Юрик заболел в ночь с вторника на среду.

Рано утром вызвали врача. Он определил сильную простуду, выписал лекарства, чтобы предупредить воспаление легких. Из спецполиклиники прислали медицинскую сестру для ухода за больным. Юрик сердился, пить лекарства не хотел, бил сестру по руке, укрывался с головой одеялом.

В среду ближе к вечеру, как всегда, пришла Жанна. Сестра из поликлиники с помощью Ангелины Дмитриевны пыталась взамен потной надеть на Юрика сухую рубашку. Юрик не давался, отталкивал их, кричал. «Давайте я, — Жанна уверенно подошла к кровати Юрика. — Да вы не сомневайтесь, Ангелина Дмитриевна, я ведь во время войны в госпитале работала». Юрик, увидев Жанну, засмеялся и потянулся к ней. «Лялечка, — склонилась над ним Жанна. — Смотри, какая рубашечка хорошая, мягенькая, сухая. А ну, давай быстренько, ручки сюда, головку сюда». Она протерла тело больного одеколоном и ловко надела на него свежее белье. Юрик замычал и прижался лицом к ее груди. «Вот ведь, — сказала пожилая сестра, — губа не дура, язык не лопатка, знает, где сладко». Жанна ласково гладила мягкие каштановые волосы Юрика.

Поздно вечером она напоила Юрика чаем с лимоном. Он хватал ее за руку. Чай выплескивался из чашки на чистый, крепко накрахмаленный пододеяльник. «Лялечка, какая сейчас игра, — смеялась Жанна. — Ты же больной. Засыпай скорее. А я тебе спою». Она потихоньку стала петь ему песни, которые знала и которые всегда пела, «Огонек», «Землянку», «Темную ночь», он слушал внимательно и удивленно смотрел на нее. Какие у него глаза красивые, подумала Жанна, — темно-серые.

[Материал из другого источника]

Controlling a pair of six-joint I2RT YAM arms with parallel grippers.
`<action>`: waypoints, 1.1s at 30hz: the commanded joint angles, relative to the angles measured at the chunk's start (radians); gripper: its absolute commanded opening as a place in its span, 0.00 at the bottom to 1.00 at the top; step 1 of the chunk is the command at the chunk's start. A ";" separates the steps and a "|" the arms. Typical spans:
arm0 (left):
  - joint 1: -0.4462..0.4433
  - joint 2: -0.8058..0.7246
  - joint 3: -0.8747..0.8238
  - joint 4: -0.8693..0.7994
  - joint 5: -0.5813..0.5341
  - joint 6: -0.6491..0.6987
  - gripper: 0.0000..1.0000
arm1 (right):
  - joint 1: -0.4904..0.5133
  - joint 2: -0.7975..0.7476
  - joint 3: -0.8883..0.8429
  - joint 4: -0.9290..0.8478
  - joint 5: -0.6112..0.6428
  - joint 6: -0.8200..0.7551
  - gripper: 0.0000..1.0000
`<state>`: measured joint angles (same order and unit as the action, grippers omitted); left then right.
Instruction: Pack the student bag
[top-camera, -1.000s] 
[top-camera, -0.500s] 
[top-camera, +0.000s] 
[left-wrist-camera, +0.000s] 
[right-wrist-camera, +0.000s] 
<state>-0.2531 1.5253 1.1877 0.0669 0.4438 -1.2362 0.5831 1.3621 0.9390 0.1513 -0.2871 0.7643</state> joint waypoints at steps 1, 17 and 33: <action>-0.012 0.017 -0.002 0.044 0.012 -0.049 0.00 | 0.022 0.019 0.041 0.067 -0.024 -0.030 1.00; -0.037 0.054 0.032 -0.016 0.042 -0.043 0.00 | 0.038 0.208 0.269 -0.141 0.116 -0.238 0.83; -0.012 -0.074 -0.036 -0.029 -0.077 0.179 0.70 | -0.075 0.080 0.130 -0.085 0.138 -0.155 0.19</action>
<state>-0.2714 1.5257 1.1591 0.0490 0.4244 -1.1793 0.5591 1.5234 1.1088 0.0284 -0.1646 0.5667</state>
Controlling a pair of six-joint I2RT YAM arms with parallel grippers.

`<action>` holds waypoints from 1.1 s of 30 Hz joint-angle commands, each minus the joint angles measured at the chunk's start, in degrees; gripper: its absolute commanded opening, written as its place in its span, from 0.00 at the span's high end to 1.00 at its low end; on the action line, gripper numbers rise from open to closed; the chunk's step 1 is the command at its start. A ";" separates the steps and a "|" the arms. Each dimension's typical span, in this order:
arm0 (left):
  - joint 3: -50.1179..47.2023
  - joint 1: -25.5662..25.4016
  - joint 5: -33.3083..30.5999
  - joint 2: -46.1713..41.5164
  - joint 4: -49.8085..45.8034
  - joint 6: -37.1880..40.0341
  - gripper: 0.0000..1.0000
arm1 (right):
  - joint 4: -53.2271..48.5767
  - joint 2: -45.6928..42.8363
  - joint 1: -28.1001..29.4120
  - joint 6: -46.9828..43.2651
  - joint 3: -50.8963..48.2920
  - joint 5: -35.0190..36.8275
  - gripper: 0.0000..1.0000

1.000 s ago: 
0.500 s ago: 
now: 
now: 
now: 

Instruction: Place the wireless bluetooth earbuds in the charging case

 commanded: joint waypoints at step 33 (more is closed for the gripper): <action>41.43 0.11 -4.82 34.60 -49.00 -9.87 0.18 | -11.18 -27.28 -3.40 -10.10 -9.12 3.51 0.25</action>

Она потушила свет, оставила только ночник — красный грибок-мухомор. И снова села на стул возле кровати. Она пела вполголоса, а перед глазами у нее разворачивались, словно она торопливо шла по ним, госпитальные коридоры, отворялись двери палат; оказывается, память ее удерживала всё до самой малой подробности — выбитую дощечку паркета, свежее пятно побелки у входа в кладовую, надпись карандашом на лестничной площадке между вторым и третьим этажами, где разрешалось курить и стоял ящик с махоркой: «Зоя, жду в Берлине. Л-нт Кочетков». Жанна вспомнила лейтенанта Кочеткова, с черным чубом на лбу и бешеными от постоянно сдерживаемой ярости глазами, — Кочетков мучил Зойку требовательной любовью и ревностью. Вспомнила веснушчатую Зойку, как она все-таки добилась своего и уезжала на фронт и на прощальной — «отходной» — вечеринке заставила Жанну выпить полстакана разведенного спирта (а до этого Жанна никогда спирта не пила, только вино) и ее так развезло, что она заснула прямо за столом. Она вспомнила майора Еремееву с красными от стрептоцида волосами, Аркадия Абрамовича, который, сняв пенсне, разминал пальцами толстую, покрасневшую переносицу, вспомнила Лешку, лопушки... Она не любила вспоминать про это — помотала головой и очутилась в каптерке Виктора Андреевича, почувствовала спиной узкий, жесткий топчан, над ним выстроились на полке горны, блестевшие под светом стоявшего за окном уличного фонаря, Виктор Андреевич, ласково касаясь губами, целовал ее в плечо (он любил так ее целовать, он называл: «в ямочку»), ей казалось, что она покачивается на волнах посреди большого теплого моря, которого никогда не видела. «Спит, спит. Крепко спит...» — послышался голос матери; Жанна испугалась: как такое случилось, откуда мать здесь, в каптерке. Открыла глаза, в полутьме всматривалась, не узнавая, в склоненное к ней лицо Ангелины Дмитриевны. «Я вам в столовой на диване постелила, домой ехать, наверно, уже поздно...» — сказала Ангелина Дмитриевна (и подумала: «...да и дома нет»).